Hearsey Fellow Velez Discusses Af-Lat-Am

Investigating the changing identity of Phillips Academy’s increasing Hispanic population and the role of minority clubs on campus, Amanda Velez ’04 presented her Brace Center Hearsey Fellowship Project on Tuesday in a lecture entitled, “The ‘Lat’ in Af-Lat-Am: Minority Clubs and Identity Formation at PA and Beyond.” Her speech represented the last of three Hearsey Fellow presentations. In addition to Velez, Chair of the World Languages Division Dr. Margarita Curtis spoke about the impact of immigration on Latinos and gave general background information about the culture. “Race always used to refer to black and white,” Mrs. Curtis stated. She continued, “Now, Hispanics have also entered the equation, and we’re all about to enter an identity crisis. PA is just a small example of what is happening all around the world.” Velez took the podium after Dr. Curtis and began with a short history of Af-Lat-Am, then moving on to speak about her own experiences. She talked about growing up in the Bronx with her Puerto Rican parents, and then having to leave home to attend Andover.
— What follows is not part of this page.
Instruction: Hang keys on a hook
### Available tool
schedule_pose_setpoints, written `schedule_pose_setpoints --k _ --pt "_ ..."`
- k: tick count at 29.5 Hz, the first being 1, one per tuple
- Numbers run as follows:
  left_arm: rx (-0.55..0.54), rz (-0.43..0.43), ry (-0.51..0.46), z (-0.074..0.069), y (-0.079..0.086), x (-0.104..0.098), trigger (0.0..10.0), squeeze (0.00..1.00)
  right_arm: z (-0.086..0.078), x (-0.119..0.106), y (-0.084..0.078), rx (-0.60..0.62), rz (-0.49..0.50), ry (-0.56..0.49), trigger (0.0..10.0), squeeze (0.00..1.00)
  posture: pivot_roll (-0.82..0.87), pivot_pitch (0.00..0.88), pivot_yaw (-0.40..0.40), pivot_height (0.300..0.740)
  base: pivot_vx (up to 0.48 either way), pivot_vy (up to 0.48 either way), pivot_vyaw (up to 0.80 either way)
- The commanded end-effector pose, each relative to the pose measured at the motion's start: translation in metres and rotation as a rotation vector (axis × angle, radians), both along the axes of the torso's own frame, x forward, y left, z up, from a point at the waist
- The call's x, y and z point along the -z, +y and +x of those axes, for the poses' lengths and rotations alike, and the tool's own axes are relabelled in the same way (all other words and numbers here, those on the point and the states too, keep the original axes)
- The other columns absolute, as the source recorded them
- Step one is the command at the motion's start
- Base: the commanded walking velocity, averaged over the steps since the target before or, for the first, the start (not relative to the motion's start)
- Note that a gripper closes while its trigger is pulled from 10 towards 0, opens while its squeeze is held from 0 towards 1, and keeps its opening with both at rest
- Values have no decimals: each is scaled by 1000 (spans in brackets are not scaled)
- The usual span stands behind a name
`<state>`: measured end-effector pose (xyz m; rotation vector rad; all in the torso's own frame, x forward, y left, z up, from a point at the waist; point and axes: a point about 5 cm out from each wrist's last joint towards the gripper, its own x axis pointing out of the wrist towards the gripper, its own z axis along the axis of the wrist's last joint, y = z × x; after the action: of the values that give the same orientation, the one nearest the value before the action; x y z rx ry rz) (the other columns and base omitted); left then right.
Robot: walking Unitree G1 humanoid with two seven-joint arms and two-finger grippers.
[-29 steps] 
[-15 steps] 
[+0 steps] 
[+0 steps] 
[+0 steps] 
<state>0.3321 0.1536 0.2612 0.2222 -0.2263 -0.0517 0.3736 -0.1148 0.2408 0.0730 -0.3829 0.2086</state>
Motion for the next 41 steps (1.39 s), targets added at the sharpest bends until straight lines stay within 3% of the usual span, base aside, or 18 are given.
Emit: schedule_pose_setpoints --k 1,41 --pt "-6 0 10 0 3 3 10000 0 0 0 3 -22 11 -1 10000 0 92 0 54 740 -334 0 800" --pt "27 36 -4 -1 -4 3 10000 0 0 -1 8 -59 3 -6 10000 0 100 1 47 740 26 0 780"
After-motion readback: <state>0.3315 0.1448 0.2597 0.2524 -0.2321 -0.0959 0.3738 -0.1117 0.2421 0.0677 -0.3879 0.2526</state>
Before she left New York City, her mother told her, “When you get there, it may seem as though all of the kids are just like you, but never forget the difference between you and them.” Although Velez said she didn’t fully appreciate this piece of advice at the time, she asserted that the words now resonate in her mind. Once she arrived at Andover, Velez joined Af-Lat-Am, and by her Upper year, she had a dream. She realized that since there were now enough Latino members of Af-Lat-Am to branch out, she could start a special, separate club uniquely tailored to the Latino students on campus. Velez believes that Latinos are constantly swallowed up into the “umbrella” group of several different minority organizations that schools provide and that it is time for such a custom to change. Velez’s proposition was that there would be two groups— one for Latino students and one for African American students. Each group would then elect a president or representative who would meet with the other as often as necessary so that the two groups could stay connected as part of a larger whole. When she surveyed a group of students on whether or not they would be in favor of a separated group for Latinos, eight out of 10 responded in favor of the idea.